An exact copy of all records is expected, minus the images.
******************************
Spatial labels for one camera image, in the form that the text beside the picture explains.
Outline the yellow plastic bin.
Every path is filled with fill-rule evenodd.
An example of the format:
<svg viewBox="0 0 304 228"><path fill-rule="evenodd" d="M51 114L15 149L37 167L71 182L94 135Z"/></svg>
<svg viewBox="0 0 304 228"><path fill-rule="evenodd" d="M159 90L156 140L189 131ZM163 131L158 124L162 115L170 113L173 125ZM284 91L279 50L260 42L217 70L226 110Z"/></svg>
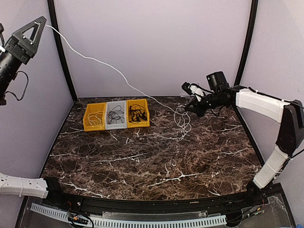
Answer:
******************************
§ **The completed task**
Spatial labels for one camera image, in the form that the text beside the picture explains.
Outline the yellow plastic bin.
Every path is filled with fill-rule evenodd.
An example of the format:
<svg viewBox="0 0 304 228"><path fill-rule="evenodd" d="M51 114L15 149L37 167L71 182L94 135Z"/></svg>
<svg viewBox="0 0 304 228"><path fill-rule="evenodd" d="M159 90L156 140L189 131ZM163 131L158 124L162 115L170 113L173 125ZM284 91L279 50L260 42L217 70L226 110Z"/></svg>
Answer:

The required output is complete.